Comme l’amoureux absent désire entendre la voix délicate de sa bien-aimée, mon oreille aspire à ta voix rauque, ô Kong-Pang-Tcha !

Le cœur de celle qu’on aime ressemble au foyer bien flambant de l’hôtellerie où le voyageur se chauffe et reprend des forces.

Mais la femme perd sa beauté ; le feu s’éteint ; le voyageur s’égare en des sentiers couverts de neige.

Kong-Pang-Tcha va fermer sa porte ; le dîner sèche sur la cendre des fourneaux, et Ko-Li-Tsin, affamé, erre encore par les chemins.


Les trois aventuriers avaient franchi la Porte de l’Aurore ; maintenant ils remontaient vers le Nord la longue Avenue de l’Est, et ils allaient dans peu d’instants atteindre la rue transversale où est située l’auberge de Toutes les Vertus. Mais Ko-Li-Tsin, plus prudent qu’affamé, pensa : « Il serait périlleux d’arriver chez Kong-Pang-Tcha avant que les lanternes soient éteintes, car l’ombre miraculeuse qui suit les pas de Ta-Kiang pourrait se montrer à des personnes indiscrètes. Je sais bien que d’ordinaire les Pou-Sahs réservent les visions sacrées aux yeux seuls qui en sont dignes ; néanmoins il ne faut pas s’exposer inutilement à un péril, même douteux. » Et Ko-Li-Tsin dit à son cheval : « Là ! là ! par pitié pour les reins de ton maître, garde une allure modérée. » Mais tout à coup, au moment même où il sacrifiait sa juste impatience d’un repas et d’un lit aux intérêts de son maître, d’éblouissantes lumières éclatèrent, multicolores, à deux ou trois cents pas devant lui.

— Oh ! dit Yo-Men-Li, qu’est-ce que cette foule pompeuse précédée par un homme qui porte un gong, et chargée de tant de belles lanternes ?

— C’est sans doute, dit Ko-Li-Tsin, le cortège d’un mariage, car je vois des personnes à cheval, de grandes tables où s’amoncèlent de somptueux costumes, des chaises à porteurs et d’innombrables musiciens.
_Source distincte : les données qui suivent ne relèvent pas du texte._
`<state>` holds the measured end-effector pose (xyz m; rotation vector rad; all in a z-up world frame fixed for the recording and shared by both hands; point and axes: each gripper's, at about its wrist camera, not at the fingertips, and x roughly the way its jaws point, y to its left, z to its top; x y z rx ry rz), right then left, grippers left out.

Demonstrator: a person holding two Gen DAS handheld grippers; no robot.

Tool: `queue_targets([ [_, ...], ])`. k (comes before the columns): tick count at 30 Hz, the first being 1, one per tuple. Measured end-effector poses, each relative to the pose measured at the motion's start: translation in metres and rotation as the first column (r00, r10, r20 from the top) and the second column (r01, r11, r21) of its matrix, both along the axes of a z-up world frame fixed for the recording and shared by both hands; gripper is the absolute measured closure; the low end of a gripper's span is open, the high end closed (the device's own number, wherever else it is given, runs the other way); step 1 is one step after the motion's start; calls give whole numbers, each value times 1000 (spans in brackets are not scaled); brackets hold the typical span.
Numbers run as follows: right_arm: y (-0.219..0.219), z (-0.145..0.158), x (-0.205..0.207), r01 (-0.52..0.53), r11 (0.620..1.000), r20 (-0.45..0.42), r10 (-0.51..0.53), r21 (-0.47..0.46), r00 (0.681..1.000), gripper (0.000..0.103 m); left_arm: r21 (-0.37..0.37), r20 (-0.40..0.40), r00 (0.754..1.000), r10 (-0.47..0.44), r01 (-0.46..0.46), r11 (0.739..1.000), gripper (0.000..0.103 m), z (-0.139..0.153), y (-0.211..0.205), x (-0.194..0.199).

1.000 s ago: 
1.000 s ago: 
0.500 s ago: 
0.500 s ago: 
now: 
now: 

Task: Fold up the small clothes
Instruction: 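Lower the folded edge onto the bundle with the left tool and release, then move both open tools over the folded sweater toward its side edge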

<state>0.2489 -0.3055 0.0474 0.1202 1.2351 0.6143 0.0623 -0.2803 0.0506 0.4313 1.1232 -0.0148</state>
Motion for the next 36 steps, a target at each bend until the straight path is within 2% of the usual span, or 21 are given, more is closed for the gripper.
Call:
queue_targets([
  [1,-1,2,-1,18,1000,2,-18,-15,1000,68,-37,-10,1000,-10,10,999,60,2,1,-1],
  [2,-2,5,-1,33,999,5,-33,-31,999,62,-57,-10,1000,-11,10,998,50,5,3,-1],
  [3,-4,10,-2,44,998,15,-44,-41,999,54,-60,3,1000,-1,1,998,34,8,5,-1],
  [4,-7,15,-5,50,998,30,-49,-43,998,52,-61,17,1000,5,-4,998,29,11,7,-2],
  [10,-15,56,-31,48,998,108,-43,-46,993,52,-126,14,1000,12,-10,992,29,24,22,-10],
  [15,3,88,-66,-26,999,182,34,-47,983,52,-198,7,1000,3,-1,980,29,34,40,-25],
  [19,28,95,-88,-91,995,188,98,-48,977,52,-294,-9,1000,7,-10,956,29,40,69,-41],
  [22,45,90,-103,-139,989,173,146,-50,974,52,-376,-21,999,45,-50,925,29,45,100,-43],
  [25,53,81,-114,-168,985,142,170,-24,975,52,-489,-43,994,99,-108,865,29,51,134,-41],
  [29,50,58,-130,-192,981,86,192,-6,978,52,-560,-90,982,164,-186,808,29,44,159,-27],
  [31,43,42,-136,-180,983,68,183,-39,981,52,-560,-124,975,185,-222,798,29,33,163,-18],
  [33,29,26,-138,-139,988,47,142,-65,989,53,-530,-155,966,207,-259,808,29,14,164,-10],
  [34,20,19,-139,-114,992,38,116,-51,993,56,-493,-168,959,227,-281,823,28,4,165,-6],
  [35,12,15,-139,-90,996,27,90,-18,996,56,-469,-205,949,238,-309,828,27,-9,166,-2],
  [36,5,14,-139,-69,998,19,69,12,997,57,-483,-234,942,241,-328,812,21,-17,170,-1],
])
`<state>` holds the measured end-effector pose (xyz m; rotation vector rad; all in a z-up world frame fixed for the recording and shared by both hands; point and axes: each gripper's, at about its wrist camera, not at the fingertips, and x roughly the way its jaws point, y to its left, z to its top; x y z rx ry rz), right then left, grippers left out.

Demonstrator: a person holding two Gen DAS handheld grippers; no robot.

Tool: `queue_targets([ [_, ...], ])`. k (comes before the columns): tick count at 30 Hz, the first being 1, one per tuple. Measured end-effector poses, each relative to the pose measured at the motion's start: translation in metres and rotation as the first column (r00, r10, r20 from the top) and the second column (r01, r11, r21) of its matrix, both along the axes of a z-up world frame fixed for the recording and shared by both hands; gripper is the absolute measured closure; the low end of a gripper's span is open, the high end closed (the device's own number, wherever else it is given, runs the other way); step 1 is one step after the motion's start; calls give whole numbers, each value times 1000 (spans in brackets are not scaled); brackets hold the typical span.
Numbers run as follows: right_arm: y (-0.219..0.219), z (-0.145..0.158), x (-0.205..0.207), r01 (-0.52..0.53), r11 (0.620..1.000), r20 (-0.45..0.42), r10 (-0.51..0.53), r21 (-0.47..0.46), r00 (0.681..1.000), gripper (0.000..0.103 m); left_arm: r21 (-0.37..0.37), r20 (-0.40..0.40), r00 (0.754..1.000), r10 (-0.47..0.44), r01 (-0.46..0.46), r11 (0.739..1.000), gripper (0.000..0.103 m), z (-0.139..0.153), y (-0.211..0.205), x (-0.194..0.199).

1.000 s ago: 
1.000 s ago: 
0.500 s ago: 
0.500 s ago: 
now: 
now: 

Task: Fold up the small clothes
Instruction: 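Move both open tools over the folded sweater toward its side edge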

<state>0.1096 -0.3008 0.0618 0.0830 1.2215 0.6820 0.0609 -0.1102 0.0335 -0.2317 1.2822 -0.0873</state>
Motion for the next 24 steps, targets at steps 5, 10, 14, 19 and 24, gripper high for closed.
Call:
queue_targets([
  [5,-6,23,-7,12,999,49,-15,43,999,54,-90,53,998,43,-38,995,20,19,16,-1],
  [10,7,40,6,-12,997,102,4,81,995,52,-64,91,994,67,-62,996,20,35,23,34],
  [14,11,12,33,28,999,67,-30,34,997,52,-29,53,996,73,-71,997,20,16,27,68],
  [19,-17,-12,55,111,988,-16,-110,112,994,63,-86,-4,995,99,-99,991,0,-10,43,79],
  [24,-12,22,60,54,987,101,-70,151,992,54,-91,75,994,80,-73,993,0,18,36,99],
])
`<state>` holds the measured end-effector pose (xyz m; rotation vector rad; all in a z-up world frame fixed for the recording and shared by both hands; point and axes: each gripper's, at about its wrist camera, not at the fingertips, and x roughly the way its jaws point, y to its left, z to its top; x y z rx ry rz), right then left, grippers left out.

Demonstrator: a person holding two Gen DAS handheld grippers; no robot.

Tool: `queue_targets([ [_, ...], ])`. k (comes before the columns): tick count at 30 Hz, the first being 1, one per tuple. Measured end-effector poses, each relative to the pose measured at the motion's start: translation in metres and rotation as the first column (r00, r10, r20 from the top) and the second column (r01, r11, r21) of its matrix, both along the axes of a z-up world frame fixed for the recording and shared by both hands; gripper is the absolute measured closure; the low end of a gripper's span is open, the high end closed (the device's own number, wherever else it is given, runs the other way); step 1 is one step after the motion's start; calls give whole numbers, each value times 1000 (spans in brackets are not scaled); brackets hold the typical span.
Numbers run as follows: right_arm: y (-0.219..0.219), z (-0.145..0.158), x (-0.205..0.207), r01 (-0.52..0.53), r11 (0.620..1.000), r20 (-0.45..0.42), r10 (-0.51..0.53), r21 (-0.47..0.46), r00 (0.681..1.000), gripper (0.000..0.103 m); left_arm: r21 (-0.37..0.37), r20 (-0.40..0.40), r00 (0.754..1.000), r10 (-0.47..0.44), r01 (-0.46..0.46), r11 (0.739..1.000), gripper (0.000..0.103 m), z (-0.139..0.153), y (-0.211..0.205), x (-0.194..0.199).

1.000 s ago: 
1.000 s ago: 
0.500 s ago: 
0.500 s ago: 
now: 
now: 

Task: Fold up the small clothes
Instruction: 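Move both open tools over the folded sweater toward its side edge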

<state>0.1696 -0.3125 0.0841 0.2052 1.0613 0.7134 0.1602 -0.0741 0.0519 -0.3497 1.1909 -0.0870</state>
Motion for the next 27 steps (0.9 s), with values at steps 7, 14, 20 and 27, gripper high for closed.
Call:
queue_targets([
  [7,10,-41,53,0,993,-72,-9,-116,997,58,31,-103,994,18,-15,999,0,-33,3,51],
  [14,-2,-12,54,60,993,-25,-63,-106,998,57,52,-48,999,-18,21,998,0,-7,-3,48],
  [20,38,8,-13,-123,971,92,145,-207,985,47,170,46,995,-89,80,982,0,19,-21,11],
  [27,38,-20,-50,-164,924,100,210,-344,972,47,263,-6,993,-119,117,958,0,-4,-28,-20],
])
Voici des lanternes, ajouta-t-il en soi-même, autrement dangereuses que les deux ou trois lampions fumeux de Kong-Pang-Tcha. Il est vrai que le cortège, sorti d’une petite rue, remonte, comme nous, l’Avenue de l’Est ; mais il s’éloigne si lentement que nous ne manquerons pas de le rejoindre, avec quelque prudence que je modère l’allure de nos chevaux. Ceci est grave. Que faire ?

Ko-Li-Tsin songea un instant, puis, se tournant vers Ta-Kiang :

— Maître glorieux, dit-il, je crains de m’être égaré ; car depuis cinq années je ne suis pas venu dans la Capitale du Nord. Si tu le permets, j’irai seul à la recherche d’une auberge, tandis que tu m’attendras avec Yo-Men-Li sous le portique obscur de ce monument, qui est, je crois, la Pagode de Koan-In.

— J’y consens, dit Ta-Kiang en se dirigeant, suivi de Yo-Men-Li, vers l’ouverture qu’avait désignée Ko-Li-Tsin. Et celui-ci, satisfait, s’éloigna vivement en pensant : Quand le cortège aura disparu je reviendrai et je leur dirai : « Allons, j’ai trouvé l’auberge. »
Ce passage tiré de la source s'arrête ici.